When I ran for the District 97 School Board in 1987, the campaign's hottest issue was a debate over equity versus excellence. There was great concern that the lower quartile of students had considerably poorer test results than the upper quartile. There was much passion surrounding the notion that if D97 were just committed and innovative enough, this gap could be closed. 

I was a bit dubious, but my slate of candidates was convinced a solution was at hand in the crucial election. We won. We fired the superintendent. We disbanded the gifted program. We got rid of a rescheduling program that had reduced class size. I was told that educational research supported our initiatives.

Four years later when I left the board, the gap remained. We had failed to solve the problem. I was hopeful that future boards would be more successful. I did become interested in the subject and have done some reading. I also have followed both D97 and District 200's efforts over the past 30 or so years during which we have continued grappling with this issue. Oak Park's effort to mind this gap occurs every five years or so when an impassioned community says: "Enough is enough. We are affluent, liberal and smart. Something has got to be done." 

Alas, despite laudable well-intentioned efforts, the gap remains. Like Sisyphus we push our achievement gap rock in futility. At least he got his rock to the top of the hill before it rolled back down. Seldom have so many smart educators worked so long and so hard to achieve so little.

The recent documentary, America to Me, appears to be the catalyst for the most recent attempt at educational rock pushing. New superintendent. New board. New strategies. Hope springs eternal.

I suggest that one possible reason for this historic lack of success, aside from the great difficulty of the task itself, is that the community as a whole has never bought into the concept nor has ever believed there is any real chance of success. Very few people have articulated their disbelief lest they be called racist. The majority of villagers are uninformed, confused, or indifferent about the issue.

I believe people might buy into reforms if the high school weren't so ahistorical and opaque about explaining just how we got where we are as we launch yet another initiative.
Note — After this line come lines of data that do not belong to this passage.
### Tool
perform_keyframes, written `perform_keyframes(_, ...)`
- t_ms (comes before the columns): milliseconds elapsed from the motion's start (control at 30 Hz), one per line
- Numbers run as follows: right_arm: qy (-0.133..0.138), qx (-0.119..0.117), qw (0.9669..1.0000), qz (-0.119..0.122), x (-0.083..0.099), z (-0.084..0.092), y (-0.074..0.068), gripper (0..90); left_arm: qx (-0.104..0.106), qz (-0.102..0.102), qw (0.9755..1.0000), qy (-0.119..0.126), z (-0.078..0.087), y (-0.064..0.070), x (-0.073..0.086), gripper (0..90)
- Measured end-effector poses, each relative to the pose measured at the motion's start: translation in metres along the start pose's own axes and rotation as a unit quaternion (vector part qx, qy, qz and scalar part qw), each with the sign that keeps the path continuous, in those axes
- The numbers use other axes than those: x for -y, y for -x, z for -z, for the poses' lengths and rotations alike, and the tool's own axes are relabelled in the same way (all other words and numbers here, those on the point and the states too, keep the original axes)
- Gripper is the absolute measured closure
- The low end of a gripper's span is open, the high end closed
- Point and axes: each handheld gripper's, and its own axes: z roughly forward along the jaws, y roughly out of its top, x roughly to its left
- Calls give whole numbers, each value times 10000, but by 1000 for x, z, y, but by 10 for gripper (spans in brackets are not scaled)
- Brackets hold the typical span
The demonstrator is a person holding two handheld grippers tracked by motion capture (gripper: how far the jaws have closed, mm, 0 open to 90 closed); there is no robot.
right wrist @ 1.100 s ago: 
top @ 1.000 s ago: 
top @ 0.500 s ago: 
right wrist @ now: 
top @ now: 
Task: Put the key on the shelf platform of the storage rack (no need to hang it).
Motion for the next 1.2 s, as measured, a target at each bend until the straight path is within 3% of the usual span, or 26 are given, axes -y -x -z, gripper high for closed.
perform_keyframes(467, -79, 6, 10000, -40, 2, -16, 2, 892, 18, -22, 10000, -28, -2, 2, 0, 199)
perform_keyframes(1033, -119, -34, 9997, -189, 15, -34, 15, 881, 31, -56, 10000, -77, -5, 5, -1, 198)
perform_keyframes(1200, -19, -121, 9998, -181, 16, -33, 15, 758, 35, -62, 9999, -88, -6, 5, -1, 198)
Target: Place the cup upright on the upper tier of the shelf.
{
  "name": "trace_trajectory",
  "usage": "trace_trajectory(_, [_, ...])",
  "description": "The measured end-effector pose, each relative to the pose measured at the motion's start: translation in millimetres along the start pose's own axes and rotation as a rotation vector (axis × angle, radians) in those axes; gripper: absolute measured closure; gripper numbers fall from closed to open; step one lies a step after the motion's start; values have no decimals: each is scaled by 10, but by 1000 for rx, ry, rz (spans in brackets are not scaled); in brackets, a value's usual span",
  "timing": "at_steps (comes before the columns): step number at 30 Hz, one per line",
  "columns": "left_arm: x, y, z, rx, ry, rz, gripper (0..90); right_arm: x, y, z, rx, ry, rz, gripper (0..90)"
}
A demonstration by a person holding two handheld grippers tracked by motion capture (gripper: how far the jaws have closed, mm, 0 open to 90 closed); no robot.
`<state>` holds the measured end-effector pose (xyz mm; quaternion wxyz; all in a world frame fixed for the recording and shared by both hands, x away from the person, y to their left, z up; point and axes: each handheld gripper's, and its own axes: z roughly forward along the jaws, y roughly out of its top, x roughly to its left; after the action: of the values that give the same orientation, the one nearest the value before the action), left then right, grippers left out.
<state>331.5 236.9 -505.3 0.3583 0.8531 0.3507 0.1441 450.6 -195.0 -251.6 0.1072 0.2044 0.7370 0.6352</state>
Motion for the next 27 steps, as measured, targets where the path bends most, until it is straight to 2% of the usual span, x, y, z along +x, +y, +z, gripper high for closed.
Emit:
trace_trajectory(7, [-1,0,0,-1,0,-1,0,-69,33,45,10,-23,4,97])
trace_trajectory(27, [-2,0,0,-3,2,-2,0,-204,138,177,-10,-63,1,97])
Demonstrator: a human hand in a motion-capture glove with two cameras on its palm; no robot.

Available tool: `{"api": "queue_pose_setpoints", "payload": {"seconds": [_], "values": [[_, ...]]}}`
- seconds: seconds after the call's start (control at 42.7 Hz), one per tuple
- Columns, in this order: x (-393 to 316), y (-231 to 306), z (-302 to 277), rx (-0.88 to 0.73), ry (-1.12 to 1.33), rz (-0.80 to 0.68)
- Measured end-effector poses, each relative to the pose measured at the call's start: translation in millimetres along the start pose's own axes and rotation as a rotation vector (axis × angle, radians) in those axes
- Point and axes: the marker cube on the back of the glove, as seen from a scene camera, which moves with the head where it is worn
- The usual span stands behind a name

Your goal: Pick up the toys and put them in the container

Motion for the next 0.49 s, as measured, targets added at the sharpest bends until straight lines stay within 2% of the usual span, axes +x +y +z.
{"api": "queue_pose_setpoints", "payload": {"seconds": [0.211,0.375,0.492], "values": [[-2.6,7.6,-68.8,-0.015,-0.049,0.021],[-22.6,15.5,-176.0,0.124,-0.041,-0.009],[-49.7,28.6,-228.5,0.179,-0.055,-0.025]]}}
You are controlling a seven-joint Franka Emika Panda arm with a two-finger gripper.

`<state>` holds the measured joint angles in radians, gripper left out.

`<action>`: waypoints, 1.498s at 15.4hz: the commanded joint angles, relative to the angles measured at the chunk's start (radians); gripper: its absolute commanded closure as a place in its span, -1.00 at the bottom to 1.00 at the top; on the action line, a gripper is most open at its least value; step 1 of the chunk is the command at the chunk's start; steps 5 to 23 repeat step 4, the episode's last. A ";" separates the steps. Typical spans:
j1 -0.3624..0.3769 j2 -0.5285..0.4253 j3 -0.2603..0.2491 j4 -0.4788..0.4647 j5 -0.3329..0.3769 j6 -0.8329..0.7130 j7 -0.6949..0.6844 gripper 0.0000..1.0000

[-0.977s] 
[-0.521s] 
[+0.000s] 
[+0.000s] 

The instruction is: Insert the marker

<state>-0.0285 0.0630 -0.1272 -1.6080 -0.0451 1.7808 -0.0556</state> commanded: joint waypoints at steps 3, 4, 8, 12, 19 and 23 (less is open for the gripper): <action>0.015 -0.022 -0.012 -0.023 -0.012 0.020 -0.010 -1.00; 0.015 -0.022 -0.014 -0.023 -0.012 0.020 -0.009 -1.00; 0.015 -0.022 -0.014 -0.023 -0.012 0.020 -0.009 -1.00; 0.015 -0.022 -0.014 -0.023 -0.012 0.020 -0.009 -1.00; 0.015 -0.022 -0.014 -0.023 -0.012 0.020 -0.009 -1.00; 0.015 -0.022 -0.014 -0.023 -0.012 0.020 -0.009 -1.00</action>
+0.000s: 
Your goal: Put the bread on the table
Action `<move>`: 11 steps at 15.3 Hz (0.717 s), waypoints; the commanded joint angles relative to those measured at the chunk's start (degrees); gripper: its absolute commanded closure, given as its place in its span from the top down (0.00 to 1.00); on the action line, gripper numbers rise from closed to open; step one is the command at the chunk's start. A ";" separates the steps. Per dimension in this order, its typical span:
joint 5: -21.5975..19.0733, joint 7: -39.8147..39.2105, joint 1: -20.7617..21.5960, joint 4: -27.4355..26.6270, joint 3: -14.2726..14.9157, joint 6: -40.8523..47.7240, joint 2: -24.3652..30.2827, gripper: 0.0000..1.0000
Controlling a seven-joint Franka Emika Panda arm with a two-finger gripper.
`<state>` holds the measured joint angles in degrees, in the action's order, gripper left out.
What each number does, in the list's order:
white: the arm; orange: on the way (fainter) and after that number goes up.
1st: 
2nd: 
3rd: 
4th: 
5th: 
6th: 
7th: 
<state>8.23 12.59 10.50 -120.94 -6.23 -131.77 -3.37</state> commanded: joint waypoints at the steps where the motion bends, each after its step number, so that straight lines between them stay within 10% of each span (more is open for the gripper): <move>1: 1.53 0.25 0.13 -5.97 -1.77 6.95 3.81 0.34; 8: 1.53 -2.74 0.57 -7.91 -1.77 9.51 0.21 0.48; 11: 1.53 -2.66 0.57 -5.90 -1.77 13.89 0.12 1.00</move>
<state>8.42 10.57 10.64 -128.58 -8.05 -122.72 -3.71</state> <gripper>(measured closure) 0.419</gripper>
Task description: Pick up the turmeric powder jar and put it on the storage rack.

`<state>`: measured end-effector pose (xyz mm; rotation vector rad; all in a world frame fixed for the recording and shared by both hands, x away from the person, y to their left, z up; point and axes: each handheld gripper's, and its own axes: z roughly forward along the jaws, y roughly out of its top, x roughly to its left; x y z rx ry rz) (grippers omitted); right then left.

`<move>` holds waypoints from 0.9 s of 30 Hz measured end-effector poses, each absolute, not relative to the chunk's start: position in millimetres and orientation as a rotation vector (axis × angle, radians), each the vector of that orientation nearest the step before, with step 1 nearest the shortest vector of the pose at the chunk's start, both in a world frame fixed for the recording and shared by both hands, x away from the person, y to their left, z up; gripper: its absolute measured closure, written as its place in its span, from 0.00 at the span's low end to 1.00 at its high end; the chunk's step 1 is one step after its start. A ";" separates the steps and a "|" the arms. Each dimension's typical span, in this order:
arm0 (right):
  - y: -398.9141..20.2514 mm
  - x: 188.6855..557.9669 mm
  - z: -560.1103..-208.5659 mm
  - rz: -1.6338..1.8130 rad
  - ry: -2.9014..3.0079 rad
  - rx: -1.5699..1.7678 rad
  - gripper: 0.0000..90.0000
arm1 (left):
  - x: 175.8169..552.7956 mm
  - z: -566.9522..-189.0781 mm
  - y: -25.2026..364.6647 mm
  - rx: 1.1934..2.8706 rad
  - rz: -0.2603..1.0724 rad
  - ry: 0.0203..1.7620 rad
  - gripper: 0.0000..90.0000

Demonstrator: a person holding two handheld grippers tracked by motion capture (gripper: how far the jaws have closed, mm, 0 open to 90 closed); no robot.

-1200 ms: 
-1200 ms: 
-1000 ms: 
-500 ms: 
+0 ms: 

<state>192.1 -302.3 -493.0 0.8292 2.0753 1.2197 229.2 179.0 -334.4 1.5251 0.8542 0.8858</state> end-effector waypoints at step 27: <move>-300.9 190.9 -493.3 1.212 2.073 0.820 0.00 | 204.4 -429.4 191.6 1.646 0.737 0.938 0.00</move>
In addition, it would be helpful if the newest effort would explain how this time is different and just how the board will measure progress this time, how long will it take, and how much it will cost.

There must be mountains of data on student performance for the past 30 years. Please make it easily accessible. Similarly, there must be scores of summaries of the data — what worked, what didn't work and what research was relied on. We might want to consider a kind of outside audit by third-party experts. It would be helpful if the data were disaggregated by race, gender, income, elementary school performance, number of years in D97 and other relevant socioeconomic performance. For example, when does the gap first emerge? How far are students behind when they enter high school?

Now I can appreciate that despite a lack of success by past boards, teachers, administrators, parents and students, there will be little zeal for performing an autopsy as to what went wrong so many times, but for the life of me I don't see how we can go forward unless we look backward. Maybe this has been done. If so, it needs to be accessible to the community and reported on by the press.

Such an approach would enable the community to make an independent review of past failures in order to better understand this very complicated problem. 

I believe the only chance to move the needle is to engage the whole village, not just a cadre of impassioned insiders.